Décideurs. La visite du pape François aux États-Unis qui est le point d’accroche de votre livre, pourrait-elle susciter cet électrochoc ?

É. T. Le pape n’ira pas à Wall Street pendant son séjour mais il va interpeller les consciences au Congrès et à l’ONU. Il faut s’attendre à des propos dans la ligne de sa dernière encyclique Laudato Si et de l’exhortation apostolique Evangelii Gaudium. Il y met en garde contre la divinisation de l’argent et du marché. Son souhait est de remettre le projecteur de la conscience au bon endroit : sur la personne humaine. Ma proposition est celle d’un Bretton Woods des religions et de la société civile pendant lequel les grands investisseurs adopteraient par eux-mêmes les principes fondamentaux d’une finance éthique pour notre temps. Je ne m’attends pas à un grand soir.

 

Décideurs. Les logiques de concurrence et par certains aspects de guerres économiques ne freinent-elles pas une telle entente ?

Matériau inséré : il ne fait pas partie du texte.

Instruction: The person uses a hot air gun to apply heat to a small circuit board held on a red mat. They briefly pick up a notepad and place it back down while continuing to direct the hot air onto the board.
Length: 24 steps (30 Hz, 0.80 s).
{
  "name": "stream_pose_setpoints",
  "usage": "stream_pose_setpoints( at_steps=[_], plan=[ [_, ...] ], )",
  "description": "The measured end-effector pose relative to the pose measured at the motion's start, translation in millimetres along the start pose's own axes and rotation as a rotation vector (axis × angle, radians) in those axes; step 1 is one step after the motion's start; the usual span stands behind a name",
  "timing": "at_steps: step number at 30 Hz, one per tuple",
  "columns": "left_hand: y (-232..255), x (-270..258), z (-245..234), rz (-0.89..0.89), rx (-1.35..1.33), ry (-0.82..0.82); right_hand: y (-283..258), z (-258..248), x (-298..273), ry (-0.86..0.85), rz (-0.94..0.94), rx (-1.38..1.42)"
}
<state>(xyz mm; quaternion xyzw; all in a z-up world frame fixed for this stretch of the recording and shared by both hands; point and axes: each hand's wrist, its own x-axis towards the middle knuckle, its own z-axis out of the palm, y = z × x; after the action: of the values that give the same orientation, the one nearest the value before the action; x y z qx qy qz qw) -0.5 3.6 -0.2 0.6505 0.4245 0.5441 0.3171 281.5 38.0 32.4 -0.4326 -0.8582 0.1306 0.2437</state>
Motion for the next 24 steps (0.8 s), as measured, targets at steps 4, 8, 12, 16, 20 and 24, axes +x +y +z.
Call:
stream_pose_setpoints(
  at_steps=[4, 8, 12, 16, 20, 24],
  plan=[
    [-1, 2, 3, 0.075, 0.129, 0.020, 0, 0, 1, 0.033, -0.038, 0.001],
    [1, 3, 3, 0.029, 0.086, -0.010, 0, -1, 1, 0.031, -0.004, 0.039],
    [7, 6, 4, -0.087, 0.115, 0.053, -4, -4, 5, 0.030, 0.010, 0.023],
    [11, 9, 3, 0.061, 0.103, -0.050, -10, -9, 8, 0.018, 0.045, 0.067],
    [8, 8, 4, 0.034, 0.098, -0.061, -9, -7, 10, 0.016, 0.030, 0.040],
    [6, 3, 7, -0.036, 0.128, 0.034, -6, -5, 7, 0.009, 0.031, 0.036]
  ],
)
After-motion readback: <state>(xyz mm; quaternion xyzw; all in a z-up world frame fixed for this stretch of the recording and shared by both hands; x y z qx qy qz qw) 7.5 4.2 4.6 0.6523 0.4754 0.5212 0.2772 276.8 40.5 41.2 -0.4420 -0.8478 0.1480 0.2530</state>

 É. T. Au contraire, c’est la guerre qui a suscité les accords de Bretton Woods en 1945. Aujourd’hui, nous sommes à la veille d’une crise financière historique. J’en explique les ressorts dans mon livre. Cette menace peut fédérer les bonnes volontés avant qu’elle ne se réalise, espérons-le.

 

Décideurs. Que répondez-vous à ceux qui classent le pape parmi les anticapitalistes ?

É. T. Ces gens-là n’ont pas lu l’encyclique. Le pape renvoie dos à dos capitalisme et communisme. Il est sans concession avec cette dernière idéologie, un « régime totalitaire au service de l’extermination de millions de personnes », écrit-il. On ne peut pas être plus clair.

 

Décideurs. Le pape a-t-il lu votre livre ?

É. T. Tout ce que je peux dire c’est que la note que j’avais rédigée il y a un an pour le conseil pontifical pour la culture et qui a inspiré ce livre, a pu lui être transmise.

 

JHF

 

Référence : Édouard Tétreau, Au-delà du mur de l’argent, Stock, Paris, septembre 2015, 200p.